§ HOW TO COMPLETE THIS TASK: Write out the data below in full. Keep it exact.
─── PROVIDED ENTRIES
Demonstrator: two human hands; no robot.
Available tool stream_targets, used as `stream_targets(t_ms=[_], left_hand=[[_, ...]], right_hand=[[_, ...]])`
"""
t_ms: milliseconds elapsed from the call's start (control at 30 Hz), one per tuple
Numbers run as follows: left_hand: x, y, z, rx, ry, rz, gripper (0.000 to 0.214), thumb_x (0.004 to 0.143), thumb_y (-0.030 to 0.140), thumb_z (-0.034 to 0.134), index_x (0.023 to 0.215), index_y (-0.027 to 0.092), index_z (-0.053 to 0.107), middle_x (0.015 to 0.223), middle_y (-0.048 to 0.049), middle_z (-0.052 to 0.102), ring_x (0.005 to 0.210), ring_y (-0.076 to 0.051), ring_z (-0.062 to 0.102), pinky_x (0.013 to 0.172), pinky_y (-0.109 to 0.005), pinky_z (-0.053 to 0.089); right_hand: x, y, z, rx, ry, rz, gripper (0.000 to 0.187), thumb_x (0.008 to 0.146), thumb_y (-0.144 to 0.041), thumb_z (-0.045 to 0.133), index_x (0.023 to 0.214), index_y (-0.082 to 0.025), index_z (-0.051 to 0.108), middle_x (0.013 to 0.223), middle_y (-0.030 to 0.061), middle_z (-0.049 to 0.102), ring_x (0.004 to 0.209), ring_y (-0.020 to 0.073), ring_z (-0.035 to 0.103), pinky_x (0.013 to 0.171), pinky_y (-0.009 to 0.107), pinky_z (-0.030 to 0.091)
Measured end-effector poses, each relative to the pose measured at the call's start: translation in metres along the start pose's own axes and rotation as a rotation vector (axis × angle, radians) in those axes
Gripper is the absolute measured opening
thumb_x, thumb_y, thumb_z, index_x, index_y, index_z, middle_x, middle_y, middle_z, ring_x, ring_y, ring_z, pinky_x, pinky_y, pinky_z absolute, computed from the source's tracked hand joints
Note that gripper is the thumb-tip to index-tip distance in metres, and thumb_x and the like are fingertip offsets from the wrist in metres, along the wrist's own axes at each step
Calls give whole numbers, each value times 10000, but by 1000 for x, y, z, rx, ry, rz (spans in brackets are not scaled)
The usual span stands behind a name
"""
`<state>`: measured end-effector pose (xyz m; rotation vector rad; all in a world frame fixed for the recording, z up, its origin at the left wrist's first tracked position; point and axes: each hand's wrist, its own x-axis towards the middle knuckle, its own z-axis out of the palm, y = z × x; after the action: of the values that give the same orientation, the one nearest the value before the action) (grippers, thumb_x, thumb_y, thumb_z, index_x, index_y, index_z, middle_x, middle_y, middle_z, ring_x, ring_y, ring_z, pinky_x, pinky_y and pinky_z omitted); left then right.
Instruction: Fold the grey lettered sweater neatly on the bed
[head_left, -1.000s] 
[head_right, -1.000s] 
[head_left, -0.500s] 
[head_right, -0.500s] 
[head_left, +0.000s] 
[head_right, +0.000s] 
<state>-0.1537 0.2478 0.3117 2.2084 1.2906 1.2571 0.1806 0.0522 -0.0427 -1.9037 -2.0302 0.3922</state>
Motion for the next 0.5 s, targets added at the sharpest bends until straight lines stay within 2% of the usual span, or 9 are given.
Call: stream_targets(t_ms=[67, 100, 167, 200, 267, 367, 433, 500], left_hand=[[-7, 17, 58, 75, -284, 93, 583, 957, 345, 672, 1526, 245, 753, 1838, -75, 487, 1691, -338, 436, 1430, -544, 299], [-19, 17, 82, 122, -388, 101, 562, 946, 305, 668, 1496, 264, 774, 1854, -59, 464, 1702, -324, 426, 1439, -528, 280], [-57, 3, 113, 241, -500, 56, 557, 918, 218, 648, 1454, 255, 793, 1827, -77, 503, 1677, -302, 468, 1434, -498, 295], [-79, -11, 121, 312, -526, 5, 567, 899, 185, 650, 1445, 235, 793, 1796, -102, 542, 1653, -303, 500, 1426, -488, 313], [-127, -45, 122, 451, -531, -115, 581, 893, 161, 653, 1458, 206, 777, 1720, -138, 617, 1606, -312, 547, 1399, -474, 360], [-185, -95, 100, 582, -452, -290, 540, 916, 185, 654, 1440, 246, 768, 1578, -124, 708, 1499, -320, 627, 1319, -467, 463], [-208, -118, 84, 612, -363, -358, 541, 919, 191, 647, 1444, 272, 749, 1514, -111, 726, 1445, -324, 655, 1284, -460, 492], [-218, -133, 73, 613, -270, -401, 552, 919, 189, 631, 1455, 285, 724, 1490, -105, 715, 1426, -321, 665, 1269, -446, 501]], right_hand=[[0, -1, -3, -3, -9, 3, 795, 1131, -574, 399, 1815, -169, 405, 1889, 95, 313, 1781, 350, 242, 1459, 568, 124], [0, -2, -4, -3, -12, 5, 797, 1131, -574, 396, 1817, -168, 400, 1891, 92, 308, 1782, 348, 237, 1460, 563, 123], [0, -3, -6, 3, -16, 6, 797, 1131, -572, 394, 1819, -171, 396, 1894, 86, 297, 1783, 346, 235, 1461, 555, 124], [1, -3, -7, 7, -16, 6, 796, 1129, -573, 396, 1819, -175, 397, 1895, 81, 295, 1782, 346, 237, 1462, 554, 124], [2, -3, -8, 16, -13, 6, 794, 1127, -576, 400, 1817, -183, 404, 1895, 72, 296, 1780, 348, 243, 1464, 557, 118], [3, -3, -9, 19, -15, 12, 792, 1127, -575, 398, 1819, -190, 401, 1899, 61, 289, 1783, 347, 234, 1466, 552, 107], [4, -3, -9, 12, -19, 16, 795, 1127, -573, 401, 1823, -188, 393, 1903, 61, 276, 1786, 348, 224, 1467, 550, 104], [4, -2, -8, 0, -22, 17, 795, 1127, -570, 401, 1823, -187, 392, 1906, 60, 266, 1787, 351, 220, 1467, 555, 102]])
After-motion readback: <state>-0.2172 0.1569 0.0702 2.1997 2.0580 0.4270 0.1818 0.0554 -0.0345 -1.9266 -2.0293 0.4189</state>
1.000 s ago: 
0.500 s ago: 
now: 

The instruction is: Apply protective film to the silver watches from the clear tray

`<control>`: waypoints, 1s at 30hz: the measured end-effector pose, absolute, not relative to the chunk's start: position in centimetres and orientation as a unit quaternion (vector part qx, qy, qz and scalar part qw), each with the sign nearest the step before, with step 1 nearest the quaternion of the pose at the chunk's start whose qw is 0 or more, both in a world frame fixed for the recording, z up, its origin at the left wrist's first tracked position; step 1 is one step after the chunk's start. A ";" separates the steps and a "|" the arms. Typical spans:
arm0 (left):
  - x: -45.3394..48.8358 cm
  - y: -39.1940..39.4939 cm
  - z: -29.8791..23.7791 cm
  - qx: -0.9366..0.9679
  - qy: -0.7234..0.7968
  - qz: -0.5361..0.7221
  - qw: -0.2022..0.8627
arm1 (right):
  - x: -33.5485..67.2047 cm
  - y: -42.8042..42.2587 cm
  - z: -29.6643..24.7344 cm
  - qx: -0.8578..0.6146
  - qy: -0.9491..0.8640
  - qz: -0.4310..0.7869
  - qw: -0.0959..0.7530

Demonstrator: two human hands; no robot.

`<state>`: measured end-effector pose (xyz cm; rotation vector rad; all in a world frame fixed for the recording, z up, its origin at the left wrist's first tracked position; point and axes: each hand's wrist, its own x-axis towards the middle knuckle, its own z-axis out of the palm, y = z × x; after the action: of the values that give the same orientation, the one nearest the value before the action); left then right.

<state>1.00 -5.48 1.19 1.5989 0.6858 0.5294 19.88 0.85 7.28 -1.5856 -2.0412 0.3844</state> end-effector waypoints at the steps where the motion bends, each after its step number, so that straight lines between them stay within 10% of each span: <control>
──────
§ ANSWER FOR THIS EXERCISE:
Demonstrator: two human hands; no robot.
Available tool stream_targets, used as `stream_targets(t_ms=[_], left_hand=[[_, ...]], right_hand=[[_, ...]])`
"""
t_ms: milliseconds elapsed from the call's start (control at 30 Hz), one per tuple
Numbers run as follows: left_hand: x, y, z, rx, ry, rz, gripper (0.000 to 0.214), thumb_x (0.004 to 0.143), thumb_y (-0.030 to 0.140), thumb_z (-0.034 to 0.134), index_x (0.023 to 0.215), index_y (-0.027 to 0.092), index_z (-0.053 to 0.107), middle_x (0.015 to 0.223), middle_y (-0.048 to 0.049), middle_z (-0.052 to 0.102), ring_x (0.005 to 0.210), ring_y (-0.076 to 0.051), ring_z (-0.062 to 0.102), pinky_x (0.013 to 0.172), pinky_y (-0.109 to 0.005), pinky_z (-0.053 to 0.089); right_hand: x, y, z, rx, ry, rz, gripper (0.000 to 0.187), thumb_x (0.008 to 0.146), thumb_y (-0.144 to 0.041), thumb_z (-0.045 to 0.133), index_x (0.023 to 0.214), index_y (-0.082 to 0.025), index_z (-0.051 to 0.108), middle_x (0.013 to 0.223), middle_y (-0.030 to 0.061), middle_z (-0.049 to 0.102), ring_x (0.004 to 0.209), ring_y (-0.020 to 0.073), ring_z (-0.035 to 0.103), pinky_x (0.013 to 0.171), pinky_y (-0.009 to 0.107), pinky_z (-0.030 to 0.091)
Measured end-effector poses, each relative to the pose measured at the call's start: translation in metres along the start pose's own axes and rotation as a rotation vector (axis × angle, radians) in those axes
Gripper is the absolute measured opening
thumb_x, thumb_y, thumb_z, index_x, index_y, index_z, middle_x, middle_y, middle_z, ring_x, ring_y, ring_z, pinky_x, pinky_y, pinky_z absolute, computed from the source's tracked hand joints
Note that gripper is the thumb-tip to index-tip distance in metres, and thumb_x and the like are fingertip offsets from the wrist in metres, along the wrist's own axes at each step
Calls give whole numbers, each value times 10000, but by 1000 for x, y, z, rx, ry, rz (spans in brackets are not scaled)
The usual span stands behind a name
"""
`<state>`: measured end-effector pose (xyz m; rotation vector rad; all in a world frame fixed for the recording, z up, its origin at the left wrist's first tracked position; point and axes: each hand's wrist, its own x-axis towards the middle knuckle, its own z-axis out of the palm, y = z × x; after the action: of the values that give the same orientation, the one nearest the value before the action) (grippers, thumb_x, thumb_y, thumb_z, index_x, index_y, index_z, middle_x, middle_y, middle_z, ring_x, ring_y, ring_z, pinky_x, pinky_y and pinky_z omitted); left then right.
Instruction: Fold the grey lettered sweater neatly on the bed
[head_left, -1.000s] 
[head_right, -1.000s] 
[head_left, -0.500s] 
[head_right, -0.500s] 
[head_left, +0.000s] 
[head_right, +0.000s] 
<state>-0.1537 0.2478 0.3117 2.2084 1.2906 1.2571 0.1806 0.0522 -0.0427 -1.9037 -2.0302 0.3922</state>
Motion for the next 0.5 s, targets added at the sharpest bends until straight lines stay within 2% of the usual span, or 9 are given.
Call: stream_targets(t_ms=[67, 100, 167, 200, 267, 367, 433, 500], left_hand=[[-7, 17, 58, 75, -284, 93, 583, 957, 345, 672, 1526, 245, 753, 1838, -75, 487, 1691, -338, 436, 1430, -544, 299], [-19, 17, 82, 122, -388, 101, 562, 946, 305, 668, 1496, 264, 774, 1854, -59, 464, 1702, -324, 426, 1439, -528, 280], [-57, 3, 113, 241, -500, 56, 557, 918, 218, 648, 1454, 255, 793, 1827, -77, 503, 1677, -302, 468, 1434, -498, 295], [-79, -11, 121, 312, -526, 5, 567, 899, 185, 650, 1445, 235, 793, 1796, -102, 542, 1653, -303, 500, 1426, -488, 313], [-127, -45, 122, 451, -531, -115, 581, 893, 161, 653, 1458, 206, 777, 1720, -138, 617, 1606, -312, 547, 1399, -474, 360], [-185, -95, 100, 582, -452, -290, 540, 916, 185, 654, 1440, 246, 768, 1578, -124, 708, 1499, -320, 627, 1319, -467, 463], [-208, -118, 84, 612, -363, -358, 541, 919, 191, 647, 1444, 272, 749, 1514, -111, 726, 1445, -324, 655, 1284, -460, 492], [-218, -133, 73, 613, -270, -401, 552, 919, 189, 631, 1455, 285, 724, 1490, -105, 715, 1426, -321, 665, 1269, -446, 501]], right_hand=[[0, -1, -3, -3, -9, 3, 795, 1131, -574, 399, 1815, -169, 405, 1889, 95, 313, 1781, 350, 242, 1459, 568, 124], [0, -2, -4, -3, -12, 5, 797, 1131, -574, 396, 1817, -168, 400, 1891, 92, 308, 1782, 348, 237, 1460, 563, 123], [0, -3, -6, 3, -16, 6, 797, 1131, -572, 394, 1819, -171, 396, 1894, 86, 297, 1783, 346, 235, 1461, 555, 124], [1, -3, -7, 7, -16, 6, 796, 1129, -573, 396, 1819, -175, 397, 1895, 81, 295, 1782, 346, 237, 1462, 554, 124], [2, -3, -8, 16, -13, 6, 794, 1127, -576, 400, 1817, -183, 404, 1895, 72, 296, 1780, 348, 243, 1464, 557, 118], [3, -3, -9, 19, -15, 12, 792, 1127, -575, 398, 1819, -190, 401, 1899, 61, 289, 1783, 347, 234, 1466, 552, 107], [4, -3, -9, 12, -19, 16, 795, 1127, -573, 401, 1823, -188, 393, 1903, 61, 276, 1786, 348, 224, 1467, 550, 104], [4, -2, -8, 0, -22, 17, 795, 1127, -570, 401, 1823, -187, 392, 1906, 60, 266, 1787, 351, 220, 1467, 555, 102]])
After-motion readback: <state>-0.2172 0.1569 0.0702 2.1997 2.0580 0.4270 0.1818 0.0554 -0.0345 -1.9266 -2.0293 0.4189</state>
1.000 s ago: 
0.500 s ago: 
now: 

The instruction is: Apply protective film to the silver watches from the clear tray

`<control>`: waypoints, 1s at 30hz: the measured end-effector pose, absolute, not relative to the chunk's start: position in centimetres and orientation as a unit quaternion (vector part qx, qy, qz and scalar part qw), each with the sign nearest the step before, with step 1 nearest the quaternion of the pose at the chunk's start whose qw is 0 or more, both in a world frame fixed for the recording, z up, its origin at the left wrist's first tracked position; step 1 is one step after the chunk's start. A ";" separates the steps and a "|" the arms. Typical spans:
arm0 (left):
  - x: -45.3394..48.8358 cm
  - y: -39.1940..39.4939 cm
  - z: -29.8791..23.7791 cm
  - qx: -0.9366..0.9679
  - qy: -0.7234..0.7968
  - qz: -0.5361..0.7221
  - qw: -0.2022..0.8627
arm1 (right):
  - x: -33.5485..67.2047 cm
  - y: -42.8042..42.2587 cm
  - z: -29.6643..24.7344 cm
  - qx: -0.8578..0.6146
  - qy: -0.9491..0.8640
  - qz: -0.4310..0.7869
  - qw: -0.0959..0.7530

Demonstrator: two human hands; no robot.

`<state>`: measured end-effector pose (xyz cm; rotation vector rad; all in a world frame fixed for the recording, z up, its origin at the left wrist's first tracked position; point and axes: each hand's wrist, its own x-axis towards the middle knuckle, its own z-axis out of the palm, y = z × x; after the action: of the values that give the same orientation, the one nearest the value before the action); left then right.

<state>1.00 -5.48 1.19 1.5989 0.6858 0.5294 19.88 0.85 7.28 -1.5856 -2.0412 0.3844</state> end-effector waypoints at the steps where the motion bends, each after its step number, so that straight lines between them stay within 10% of each span: <control>

Output is finished, and nothing else is required.